The @EnableAutoConfiguration
annotation switches on reasonable default behaviors based on the content of your classpath. For example, it looks for any class that implements the CommandLineRunner
interface and invokes its run()
method. In this case, it runs the demo code for this guide.
For demonstration purposes, there is code to create a JdbcTemplate
, query the database, and print out the names of people the batch job inserts.

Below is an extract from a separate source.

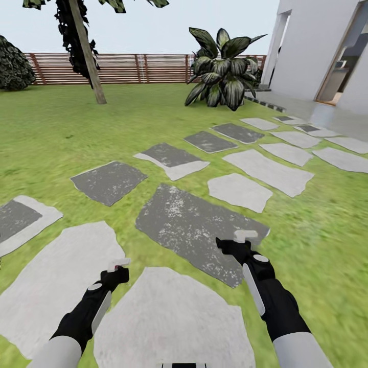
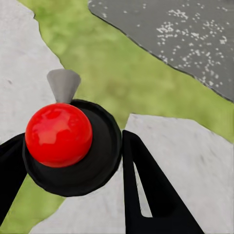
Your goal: In the garden, pick up the pesticide atomizer on the floor and spray pesticide onto both trees until each tree trunk is fully covered.
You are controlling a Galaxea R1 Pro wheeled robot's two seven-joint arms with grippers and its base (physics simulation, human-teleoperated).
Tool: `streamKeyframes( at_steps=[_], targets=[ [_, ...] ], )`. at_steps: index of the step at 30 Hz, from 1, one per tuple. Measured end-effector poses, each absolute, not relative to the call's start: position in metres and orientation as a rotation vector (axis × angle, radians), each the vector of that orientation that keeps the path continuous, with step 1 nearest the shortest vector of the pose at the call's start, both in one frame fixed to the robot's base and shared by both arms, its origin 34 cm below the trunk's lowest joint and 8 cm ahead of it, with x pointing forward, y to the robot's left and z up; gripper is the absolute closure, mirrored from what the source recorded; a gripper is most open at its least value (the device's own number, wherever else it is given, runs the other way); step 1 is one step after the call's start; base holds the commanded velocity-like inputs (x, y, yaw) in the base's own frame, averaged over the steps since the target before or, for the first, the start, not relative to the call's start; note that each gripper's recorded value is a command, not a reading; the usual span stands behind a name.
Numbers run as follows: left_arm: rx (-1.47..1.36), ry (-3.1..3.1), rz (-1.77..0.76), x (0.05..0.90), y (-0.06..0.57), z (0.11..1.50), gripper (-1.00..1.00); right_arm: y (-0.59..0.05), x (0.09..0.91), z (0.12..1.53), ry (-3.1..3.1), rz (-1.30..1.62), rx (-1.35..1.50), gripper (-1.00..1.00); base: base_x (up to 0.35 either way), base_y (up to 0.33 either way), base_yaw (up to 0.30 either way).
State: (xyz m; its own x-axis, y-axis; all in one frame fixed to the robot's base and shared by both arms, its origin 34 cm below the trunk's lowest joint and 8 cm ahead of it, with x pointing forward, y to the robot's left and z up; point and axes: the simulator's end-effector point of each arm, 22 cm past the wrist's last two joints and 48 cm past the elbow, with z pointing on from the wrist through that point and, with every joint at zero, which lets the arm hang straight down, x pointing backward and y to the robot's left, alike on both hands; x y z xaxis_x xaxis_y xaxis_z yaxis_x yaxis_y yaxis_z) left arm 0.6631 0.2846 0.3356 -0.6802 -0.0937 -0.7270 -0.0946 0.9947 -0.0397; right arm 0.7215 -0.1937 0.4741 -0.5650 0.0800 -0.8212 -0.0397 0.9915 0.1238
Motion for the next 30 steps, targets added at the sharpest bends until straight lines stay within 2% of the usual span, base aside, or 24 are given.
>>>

The job prints out a line for each person that gets transformed. After the job runs, you can also see the output from querying the database.
Converting (firstName: Jill, lastName: Doe) into (firstName: JILL, lastName: DOE) Converting (firstName: Joe, lastName: Doe) into (firstName: JOE, lastName: DOE) Converting (firstName: Justin, lastName: Doe) into (firstName: JUSTIN, lastName: DOE) Converting (firstName: Jane, lastName: Doe) into (firstName: JANE, lastName: DOE) Converting (firstName: John, lastName: Doe) into (firstName: JOHN, lastName: DOE) Found <firstName: JILL, lastName: DOE> in the database. Found <firstName: JOE, lastName: DOE> in the database. Found <firstName: JUSTIN, lastName: DOE> in the database. Found <firstName: JANE, lastName: DOE> in the database. Found <firstName: JOHN, lastName: DOE> in the database.